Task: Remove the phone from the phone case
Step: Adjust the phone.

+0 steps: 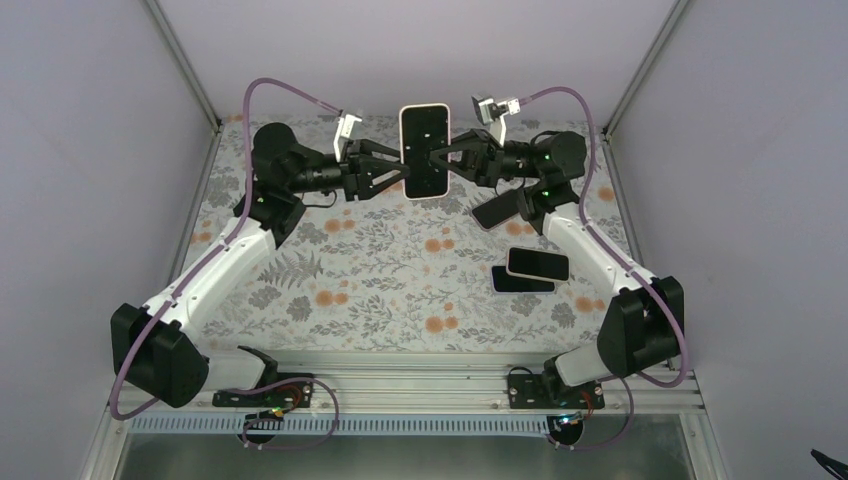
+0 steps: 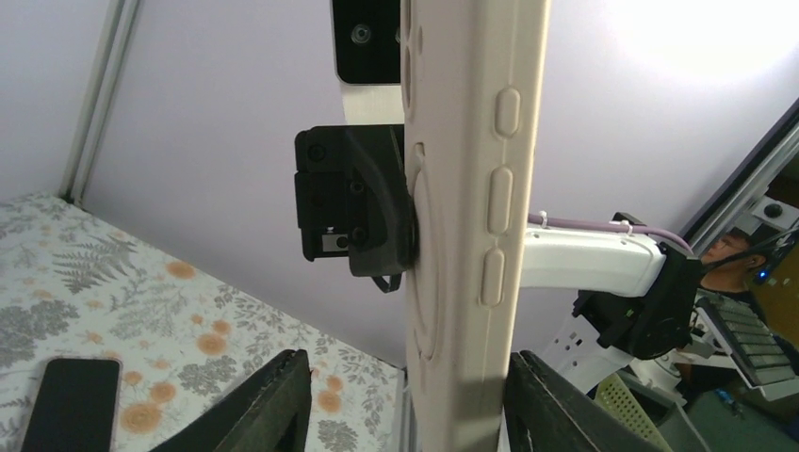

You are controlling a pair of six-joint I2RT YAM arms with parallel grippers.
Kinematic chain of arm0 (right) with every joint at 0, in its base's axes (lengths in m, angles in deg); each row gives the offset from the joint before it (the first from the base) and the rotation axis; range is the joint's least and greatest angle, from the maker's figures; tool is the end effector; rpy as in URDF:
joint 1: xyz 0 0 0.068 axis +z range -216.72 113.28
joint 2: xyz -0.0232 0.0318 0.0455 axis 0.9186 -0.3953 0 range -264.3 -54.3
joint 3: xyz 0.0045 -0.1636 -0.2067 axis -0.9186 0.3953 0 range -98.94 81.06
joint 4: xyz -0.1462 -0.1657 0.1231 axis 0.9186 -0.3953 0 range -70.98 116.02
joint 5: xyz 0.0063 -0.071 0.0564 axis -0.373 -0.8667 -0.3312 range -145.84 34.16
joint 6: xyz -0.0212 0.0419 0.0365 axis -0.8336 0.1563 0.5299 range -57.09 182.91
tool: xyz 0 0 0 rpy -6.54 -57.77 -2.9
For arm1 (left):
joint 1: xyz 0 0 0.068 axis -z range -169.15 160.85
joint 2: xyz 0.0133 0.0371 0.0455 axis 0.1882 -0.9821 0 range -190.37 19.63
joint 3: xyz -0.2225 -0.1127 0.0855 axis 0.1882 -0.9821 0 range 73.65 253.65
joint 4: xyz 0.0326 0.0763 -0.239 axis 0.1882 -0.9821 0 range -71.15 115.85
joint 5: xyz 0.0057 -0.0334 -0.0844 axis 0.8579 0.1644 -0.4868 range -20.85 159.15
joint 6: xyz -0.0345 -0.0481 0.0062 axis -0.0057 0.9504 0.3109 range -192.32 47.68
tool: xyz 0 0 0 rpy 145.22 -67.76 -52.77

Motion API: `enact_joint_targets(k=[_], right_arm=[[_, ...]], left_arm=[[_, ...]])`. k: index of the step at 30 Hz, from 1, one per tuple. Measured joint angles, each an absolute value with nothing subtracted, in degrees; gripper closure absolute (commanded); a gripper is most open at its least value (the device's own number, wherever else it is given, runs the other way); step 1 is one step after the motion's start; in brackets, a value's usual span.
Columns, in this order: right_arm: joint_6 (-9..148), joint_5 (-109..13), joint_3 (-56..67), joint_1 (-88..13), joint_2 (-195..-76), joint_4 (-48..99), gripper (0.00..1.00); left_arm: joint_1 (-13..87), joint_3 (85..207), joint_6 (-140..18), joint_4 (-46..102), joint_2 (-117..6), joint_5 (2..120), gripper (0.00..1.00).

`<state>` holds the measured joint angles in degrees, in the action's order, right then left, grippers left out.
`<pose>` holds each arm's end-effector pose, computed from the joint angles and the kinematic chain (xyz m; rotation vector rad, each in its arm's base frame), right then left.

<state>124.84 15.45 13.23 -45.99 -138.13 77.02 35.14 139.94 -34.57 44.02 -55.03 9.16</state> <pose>0.2735 0.1476 0.4096 -0.9053 1.3721 1.7450 0.2482 -0.1534 0.4002 0.7948 1.5136 -1.5606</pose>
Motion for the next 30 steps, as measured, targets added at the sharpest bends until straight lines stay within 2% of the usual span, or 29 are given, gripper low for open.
enact_joint_targets(k=[12, 23, 30], right_arm=[[110.6, 15.3, 10.1, -45.0, -138.1, 60.9, 0.96], [94.0, 14.7, 4.7, -45.0, -138.1, 42.3, 0.81], [81.4, 13.5, 2.4, -45.0, -135.7, 27.6, 0.82]], left_arm=[[35.6, 140.0, -38.1, 41.5, -55.3, 10.0, 0.97], [35.4, 141.7, -47.2, 32.8, -55.6, 10.4, 0.97], [35.6, 143.7, -55.2, 25.2, -55.8, 9.4, 0.98]])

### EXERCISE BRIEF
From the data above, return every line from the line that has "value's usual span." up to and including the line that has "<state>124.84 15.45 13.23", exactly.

### TASK RESPONSE
Motion API: `enact_joint_targets(k=[_], right_arm=[[_, ...]], left_arm=[[_, ...]])`. k: index of the step at 30 Hz, from 1, one per tuple. Measured joint angles, each an absolute value with nothing subtracted, in degrees; gripper closure absolute (commanded); a gripper is most open at its least value (the device's own number, wherever else it is given, runs the other way); step 1 is one step after the motion's start; in brackets, a value's usual span.
Columns, in this order: right_arm: joint_6 (-9..148), joint_5 (-109..13), joint_3 (-56..67), joint_1 (-88..13), joint_2 (-195..-76), joint_4 (-48..99), gripper (0.00..1.00); left_arm: joint_1 (-13..87), joint_3 (85..207), joint_6 (-140..18), joint_4 (-46..102), joint_2 (-117..6), joint_5 (2..120), gripper (0.00..1.00).

`<state>` holds the measured joint angles in degrees, in the action's order, right then left, grippers left out.
`<pose>` holds each arm's end-effector pose, computed from the joint angles and the kinematic chain (xyz m; rotation vector rad, each in its arm's base frame), right then left.

<state>124.84 15.45 13.23 -45.99 -138.13 77.02 35.14 139.94 -34.57 44.02 -55.03 9.16</state> <pose>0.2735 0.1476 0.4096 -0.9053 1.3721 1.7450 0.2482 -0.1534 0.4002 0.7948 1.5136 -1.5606</pose>

The output given here is complete.